In the copy, include all of the listing exactly and none of its pictures.
[THE DATA Boundary: Start]
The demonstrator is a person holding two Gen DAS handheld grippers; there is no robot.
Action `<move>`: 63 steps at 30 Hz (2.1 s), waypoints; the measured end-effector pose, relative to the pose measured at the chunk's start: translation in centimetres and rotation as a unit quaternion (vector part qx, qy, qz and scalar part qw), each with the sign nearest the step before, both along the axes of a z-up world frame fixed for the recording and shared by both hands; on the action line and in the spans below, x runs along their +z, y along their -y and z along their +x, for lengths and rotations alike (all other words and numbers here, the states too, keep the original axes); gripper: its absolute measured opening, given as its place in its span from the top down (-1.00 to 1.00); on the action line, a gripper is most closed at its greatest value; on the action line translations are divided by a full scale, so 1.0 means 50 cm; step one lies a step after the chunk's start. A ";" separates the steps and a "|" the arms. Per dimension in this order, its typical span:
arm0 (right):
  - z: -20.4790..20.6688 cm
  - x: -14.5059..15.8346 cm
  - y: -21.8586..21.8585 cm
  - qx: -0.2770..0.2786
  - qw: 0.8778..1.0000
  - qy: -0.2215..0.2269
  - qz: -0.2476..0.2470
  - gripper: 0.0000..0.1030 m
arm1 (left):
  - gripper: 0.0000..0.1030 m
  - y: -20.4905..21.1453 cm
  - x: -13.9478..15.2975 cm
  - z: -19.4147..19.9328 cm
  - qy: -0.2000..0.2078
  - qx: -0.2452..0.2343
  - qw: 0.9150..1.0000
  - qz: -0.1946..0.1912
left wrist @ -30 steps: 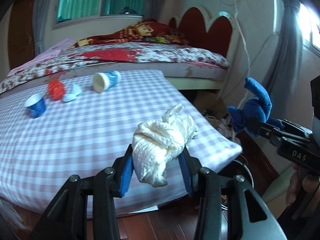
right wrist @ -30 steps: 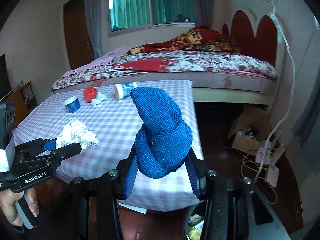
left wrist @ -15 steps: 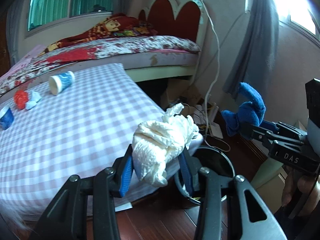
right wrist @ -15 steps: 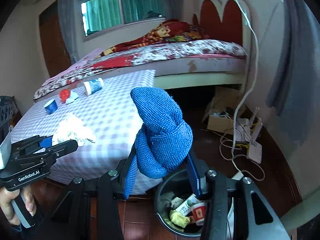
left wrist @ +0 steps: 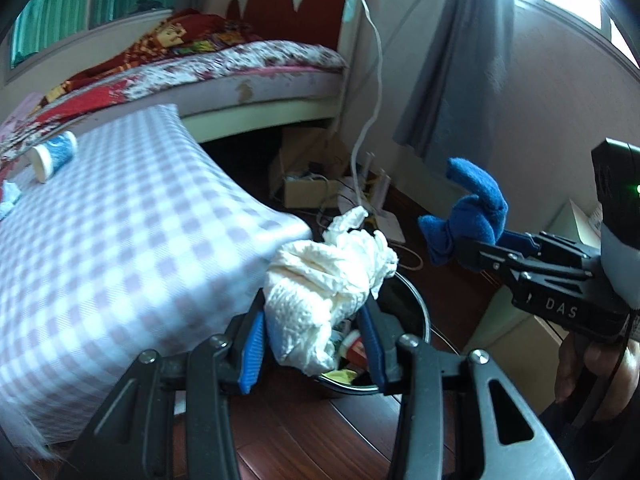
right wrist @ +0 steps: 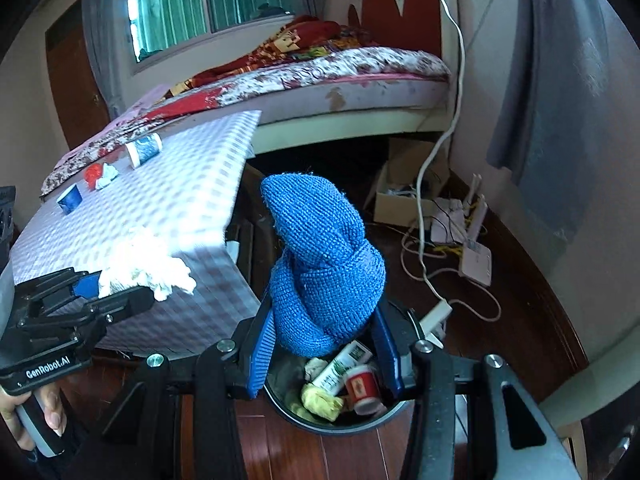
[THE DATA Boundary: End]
PROBLEM SOLUTION:
The demonstrator is a person holding two Gen DAS handheld grippers; there is no robot.
Action `<move>`: 63 steps at 30 Hz (2.1 s), waypoints; the measured end-effector pose, relative to the pose measured at the chunk's start: translation in centimetres and rotation as a unit quaternion (vector part qx, qy, qz and scalar part qw), each with the sign nearest the step before, both along the axes of a z-up world frame fixed for the recording and shared by both hands; on the action line and in the spans below, x runs along their +z, y along their -y and z along their +x, for lengths and rotations alike (all other words and numbers here, the states too, keep the original axes); gripper: its absolute measured opening, given as its place in its span from the top down (-1.00 to 1.00); on the action line, a gripper is most closed at its greatest value; on the action line translations are divided by a full scale, so 1.0 means 50 cm; step one lies a step after the chunk's start. A ";" separates the steps and a "|" the arms. Per dimension in this order, its typical span:
arm0 (right):
  - z: -20.4790..20.6688 cm
  - x: -14.5059..15.8346 cm
  - y: -21.8586..21.8585 cm
  - qx: -0.2770..0.2786
  - qw: 0.8778..1.0000
  - qy: -0.2215..0.2269
  - qz: -0.2476..0.2470
  - gripper: 0.0000..0.1030 m
arm1 (left):
  - gripper: 0.0000..0.1030 m
  - y: -20.4905..21.1453 cm
  - x: -13.9478..15.2975 cm
  - z: -19.4147..19.9328 cm
  - qy: -0.2000..0.2078
  - qx: -0.2452..0.2343
  - qw: 0.9150..1.0000
  - qz: -0.1946..0.1912
left wrist @ -30 steps: 
right wrist @ -30 steps: 
left wrist @ -15 steps: 
right wrist @ -15 steps: 
left wrist @ +0 steps: 
right wrist @ +0 steps: 

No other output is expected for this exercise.